## How to complete this task:
Print the records below verbatim.

Segment Start: Study material

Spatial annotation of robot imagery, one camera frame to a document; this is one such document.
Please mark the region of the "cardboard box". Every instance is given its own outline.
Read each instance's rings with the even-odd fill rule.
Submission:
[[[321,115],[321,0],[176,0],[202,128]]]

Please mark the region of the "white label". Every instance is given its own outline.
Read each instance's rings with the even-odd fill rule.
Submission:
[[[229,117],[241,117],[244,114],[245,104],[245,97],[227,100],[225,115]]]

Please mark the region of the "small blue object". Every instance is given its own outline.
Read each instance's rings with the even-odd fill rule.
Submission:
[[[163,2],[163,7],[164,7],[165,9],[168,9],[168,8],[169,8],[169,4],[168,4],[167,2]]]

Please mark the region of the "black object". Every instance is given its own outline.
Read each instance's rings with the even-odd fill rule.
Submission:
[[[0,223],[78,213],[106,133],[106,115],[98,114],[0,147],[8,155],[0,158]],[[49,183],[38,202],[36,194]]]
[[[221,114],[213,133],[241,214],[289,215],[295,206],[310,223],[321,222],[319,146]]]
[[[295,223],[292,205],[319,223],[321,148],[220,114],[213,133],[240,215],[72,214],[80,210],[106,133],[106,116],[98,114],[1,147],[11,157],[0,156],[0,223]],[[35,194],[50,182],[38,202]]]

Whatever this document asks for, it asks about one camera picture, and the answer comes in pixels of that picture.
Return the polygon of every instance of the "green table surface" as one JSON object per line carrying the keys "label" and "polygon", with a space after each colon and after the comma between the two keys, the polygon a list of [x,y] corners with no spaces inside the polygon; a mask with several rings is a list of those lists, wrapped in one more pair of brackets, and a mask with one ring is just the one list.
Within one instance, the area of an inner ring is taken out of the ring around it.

Segment End: Study material

## Task result:
Spatial annotation of robot imagery, one camera frame to a document; this is one such document.
Please mark the region of the "cardboard box". Every instance is given its own outline.
Read each instance's rings with the even-odd fill rule.
Submission:
[[[321,115],[321,0],[176,0],[202,128]]]

Please mark the region of the "white label". Every instance is given its own outline.
Read each instance's rings with the even-odd fill rule.
Submission:
[[[229,117],[241,117],[244,114],[245,104],[245,97],[227,100],[225,115]]]

Please mark the region of the "small blue object". Every instance is given its own outline.
Read each instance's rings with the even-odd fill rule.
Submission:
[[[163,2],[163,7],[164,7],[165,9],[168,9],[168,8],[169,8],[169,4],[168,4],[167,2]]]

Please mark the region of the "black object". Every instance is given its own outline.
Read each instance's rings with the even-odd fill rule.
Submission:
[[[0,223],[78,213],[106,133],[106,115],[98,114],[0,147],[8,155],[0,158]],[[49,183],[38,202],[36,194]]]
[[[221,114],[213,133],[241,214],[289,215],[295,206],[310,223],[321,222],[319,146]]]
[[[295,223],[292,205],[319,223],[321,148],[220,114],[213,133],[240,215],[72,214],[80,210],[106,133],[106,116],[98,114],[1,147],[11,157],[0,156],[0,223]],[[35,194],[50,182],[38,202]]]

Whatever this document asks for, it asks about one camera picture, and the answer comes in pixels of that picture.
Return the polygon of every instance of the "green table surface" as one JSON object per line carrying the keys "label" and "polygon", with a space after each colon and after the comma between the two keys, the polygon a list of [x,y] corners with no spaces inside the polygon; a mask with several rings is a list of those lists, wrapped in one more pair of brackets, and a mask with one ring is just the one list.
Within one instance, the area of an inner ring is taken out of the ring around it.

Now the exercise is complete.